*PROBLEM DESCRIPTION*
Look through the records below for the line holding "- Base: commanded". Write it out exactly, with each following line through the line holding "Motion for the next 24".

━━━━━━━━━━━━━━━━━━━━━━━━━━━━━━

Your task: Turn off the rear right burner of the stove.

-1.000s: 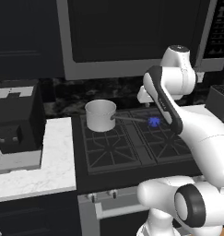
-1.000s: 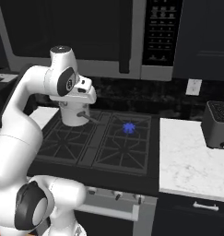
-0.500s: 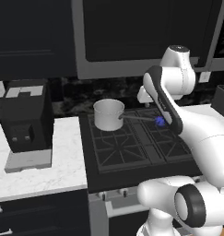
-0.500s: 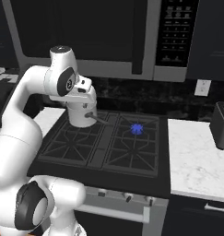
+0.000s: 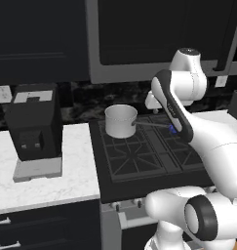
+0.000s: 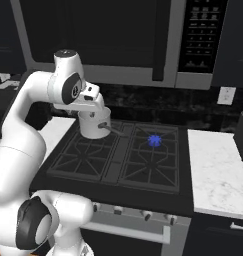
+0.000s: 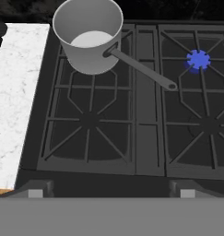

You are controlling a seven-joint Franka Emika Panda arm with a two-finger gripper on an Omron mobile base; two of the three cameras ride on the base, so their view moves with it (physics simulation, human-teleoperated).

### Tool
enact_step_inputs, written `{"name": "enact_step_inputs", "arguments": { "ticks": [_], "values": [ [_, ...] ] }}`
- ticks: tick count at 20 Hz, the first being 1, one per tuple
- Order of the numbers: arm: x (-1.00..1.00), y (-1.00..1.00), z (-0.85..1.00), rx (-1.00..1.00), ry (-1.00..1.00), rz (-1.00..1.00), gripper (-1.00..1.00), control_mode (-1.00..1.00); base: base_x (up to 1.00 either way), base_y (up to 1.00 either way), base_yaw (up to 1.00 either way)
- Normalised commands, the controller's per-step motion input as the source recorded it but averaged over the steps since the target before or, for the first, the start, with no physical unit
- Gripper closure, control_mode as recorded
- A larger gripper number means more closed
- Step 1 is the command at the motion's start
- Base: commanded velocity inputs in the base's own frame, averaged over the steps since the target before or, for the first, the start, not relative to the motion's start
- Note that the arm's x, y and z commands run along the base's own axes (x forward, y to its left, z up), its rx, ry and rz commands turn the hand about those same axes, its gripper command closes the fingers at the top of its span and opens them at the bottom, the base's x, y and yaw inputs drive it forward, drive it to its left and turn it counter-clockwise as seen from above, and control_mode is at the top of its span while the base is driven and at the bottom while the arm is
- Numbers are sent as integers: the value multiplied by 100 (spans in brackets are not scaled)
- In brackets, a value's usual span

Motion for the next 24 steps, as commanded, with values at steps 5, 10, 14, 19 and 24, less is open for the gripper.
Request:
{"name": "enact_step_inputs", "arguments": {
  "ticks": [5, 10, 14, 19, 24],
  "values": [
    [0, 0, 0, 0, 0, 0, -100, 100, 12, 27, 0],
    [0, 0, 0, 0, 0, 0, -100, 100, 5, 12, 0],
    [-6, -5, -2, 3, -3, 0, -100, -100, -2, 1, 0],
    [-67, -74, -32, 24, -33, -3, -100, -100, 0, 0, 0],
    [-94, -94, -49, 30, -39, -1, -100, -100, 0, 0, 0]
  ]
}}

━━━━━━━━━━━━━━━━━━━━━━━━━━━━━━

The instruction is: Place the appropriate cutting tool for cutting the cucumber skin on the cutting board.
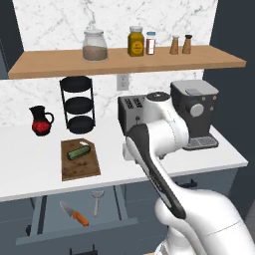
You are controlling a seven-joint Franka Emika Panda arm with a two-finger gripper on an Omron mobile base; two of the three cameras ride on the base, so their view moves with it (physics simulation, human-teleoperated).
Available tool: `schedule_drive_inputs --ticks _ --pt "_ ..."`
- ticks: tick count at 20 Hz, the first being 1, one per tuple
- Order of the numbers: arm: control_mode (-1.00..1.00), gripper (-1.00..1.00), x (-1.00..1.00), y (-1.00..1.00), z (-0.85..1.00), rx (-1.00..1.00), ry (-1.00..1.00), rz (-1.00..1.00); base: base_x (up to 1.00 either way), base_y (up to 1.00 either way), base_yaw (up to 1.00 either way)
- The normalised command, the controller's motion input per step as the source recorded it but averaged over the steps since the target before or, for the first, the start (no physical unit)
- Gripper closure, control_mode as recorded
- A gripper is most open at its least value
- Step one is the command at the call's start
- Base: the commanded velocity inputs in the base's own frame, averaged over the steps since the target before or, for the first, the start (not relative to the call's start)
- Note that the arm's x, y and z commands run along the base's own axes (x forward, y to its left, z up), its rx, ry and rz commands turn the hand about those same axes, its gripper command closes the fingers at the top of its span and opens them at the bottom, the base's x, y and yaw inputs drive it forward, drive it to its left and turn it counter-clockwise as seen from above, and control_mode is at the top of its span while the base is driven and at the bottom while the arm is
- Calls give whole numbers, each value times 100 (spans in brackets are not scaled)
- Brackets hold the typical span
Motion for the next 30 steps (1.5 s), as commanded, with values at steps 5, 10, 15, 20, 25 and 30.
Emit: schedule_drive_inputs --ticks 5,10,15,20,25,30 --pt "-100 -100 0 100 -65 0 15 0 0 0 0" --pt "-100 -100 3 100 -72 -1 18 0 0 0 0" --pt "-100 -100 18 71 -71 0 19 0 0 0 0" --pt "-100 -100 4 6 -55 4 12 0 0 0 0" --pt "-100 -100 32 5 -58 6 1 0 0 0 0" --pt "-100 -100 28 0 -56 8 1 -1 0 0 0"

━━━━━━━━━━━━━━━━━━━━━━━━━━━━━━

*TASK SOLUTION*
- Base: commanded velocity inputs in the base's own frame, averaged over the steps since the target before or, for the first, the start, not relative to the motion's start
- Note that the arm's x, y and z commands run along the base's own axes (x forward, y to its left, z up), its rx, ry and rz commands turn the hand about those same axes, its gripper command closes the fingers at the top of its span and opens them at the bottom, the base's x, y and yaw inputs drive it forward, drive it to its left and turn it counter-clockwise as seen from above, and control_mode is at the top of its span while the base is driven and at the bottom while the arm is
- Numbers are sent as integers: the value multiplied by 100 (spans in brackets are not scaled)
- In brackets, a value's usual span

Motion for the next 24 steps, as commanded, with values at steps 5, 10, 14, 19 and 24, less is open for the gripper.

The answer given above is complete.